Steinernema scapterisci
Nguyen & Smart, 1990
DESCRIPTION
Males, first-generation
First generation male (FIG.1)much
smaller than first generation female, but anatomically the two are similar
anteriorly. Body usually plump. Head rounded continuous with body. Lips
not seen but 6 labial papillae prominent, and 4 cephalic papillae well
developed, much larger than cephalic papillae. Esophagus steinernematoid,
procorpus cylindrical, metacorpus slightly swollen, isthmus distinct, basal
bulb swollen with small valve.
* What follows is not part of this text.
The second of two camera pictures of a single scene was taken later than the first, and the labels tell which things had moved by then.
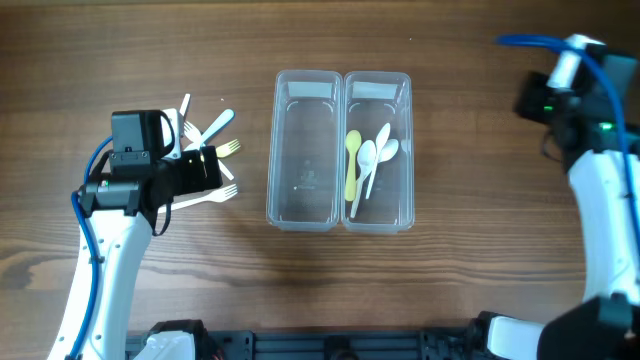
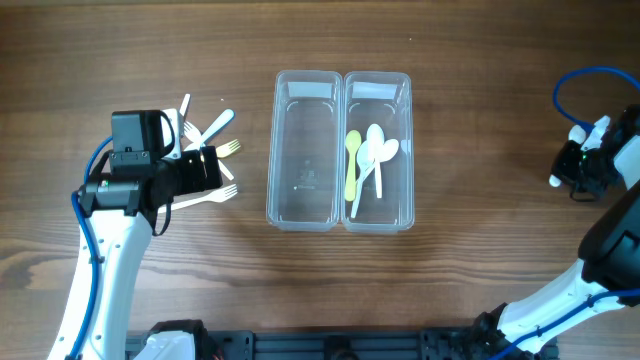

Nerve ring located in isthmus region of
esophagus but position variable. Excretory pore located anterior to mid-esophagus.
Excretory duct not forming elliptically-shaped structure present in females.
Posterior part of body curved ventrally. Body assumes a spiral shape when
killed by minimal heat. Gonad single, testis reflexed.Spicules (SEM)
averaging
83 micrometers long, dark brown in color, paired, uniformly curved, with
head large and somewhat angular. Angle formed by shaft and blade of
spicules averages 110 degrees (range 100-120). Shaft of spicules long
when compared to those of other species of the genus, and appears to be
encased in a sheath; blade tapers smoothly to end with posterior portion
thinner than that for other species of Steinernema. A small aperture
can be seen on ventral side close to tip of the blade.Each spicule has
two internal ribs with variable termination point proximally. Gubernaculum
boat-shaped, with anterior part thin, long and ventrally-curved. Spicules
glide along gubernaculum in two grooves separated by a needle-shaped cuneus.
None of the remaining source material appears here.